Yes, and the early platform activity confirms it. Pulse RevOps published the working benchmark at thirty-five to fifty-five percent markup on sub-rental during peak season. The shops doing this well treat cross-rental as a structural revenue line, not a favor. The margin is real because the shop holding the client keeps the project management, labor, and relationship value even when the gear comes from a partner.

What gear categories should a shop list first on GearShare?

Start with current-generation line arrays, LED moving lights with active firmware support, video wall blocks, and any specialty gear that sits idle between bookings. Avoid listing gear that is at or past the manufacturer's support floor unless you are explicit about the condition. The platform rewards accurate listings.

How does GearShare compare to listing gear on a general equipment marketplace?

The difference is the vetting layer and the live events focus. General marketplaces accept any operator and cover broad categories. GearShare is closed to B2B live events operators only, which protects pricing, reduces fraud risk, and means every match is to someone who knows how to handle the gear. The trade-off is a smaller network with deeper trust.

What is the right cross-rental ratio for a healthy rental house?

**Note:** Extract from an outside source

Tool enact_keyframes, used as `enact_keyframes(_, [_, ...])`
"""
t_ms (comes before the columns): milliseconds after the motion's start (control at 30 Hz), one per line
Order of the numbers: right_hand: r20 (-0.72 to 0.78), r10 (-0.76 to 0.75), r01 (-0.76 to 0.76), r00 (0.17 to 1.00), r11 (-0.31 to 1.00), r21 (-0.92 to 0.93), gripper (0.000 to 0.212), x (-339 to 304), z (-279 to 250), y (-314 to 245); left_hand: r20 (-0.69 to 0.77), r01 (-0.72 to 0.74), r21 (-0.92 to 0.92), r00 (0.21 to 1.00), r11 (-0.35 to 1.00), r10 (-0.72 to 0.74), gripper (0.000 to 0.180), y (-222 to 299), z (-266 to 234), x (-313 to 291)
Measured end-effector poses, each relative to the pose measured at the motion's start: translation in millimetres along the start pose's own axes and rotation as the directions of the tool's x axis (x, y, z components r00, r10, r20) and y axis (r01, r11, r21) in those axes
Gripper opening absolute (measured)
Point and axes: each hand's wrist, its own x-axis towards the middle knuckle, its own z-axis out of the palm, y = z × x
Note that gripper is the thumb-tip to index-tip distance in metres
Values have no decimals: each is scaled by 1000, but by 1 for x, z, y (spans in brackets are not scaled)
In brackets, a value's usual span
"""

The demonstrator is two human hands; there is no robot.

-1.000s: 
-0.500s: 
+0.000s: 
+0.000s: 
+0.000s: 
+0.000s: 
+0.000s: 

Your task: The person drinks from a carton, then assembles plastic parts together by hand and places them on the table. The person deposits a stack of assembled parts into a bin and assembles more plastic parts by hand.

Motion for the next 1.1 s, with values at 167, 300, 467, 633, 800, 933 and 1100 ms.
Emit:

The working benchmark from current industry data is eight to twenty-two percent of peak season revenue. Below that range, you are likely leaving capacity on the table when shows want more gear than you own. Above twenty-five percent, you may be undercapitalized in core inventory. The exact target depends on category mix and seasonality.

Is cross-rental a replacement for owning gear?

No. Cross-rental is a complement to owned inventory, not a substitute. The gear that runs ten or more times a year still belongs in your own warehouse. Cross-rental covers the long tail, the peak overflow, and the categories you do not want to overbuy at current new prices. The shops that get this balance right outperform the ones that go to either extreme.

By Marcel Fairbairn, founder of GearSource. 24 years buying, selling, and brokering pro-AV gear globally.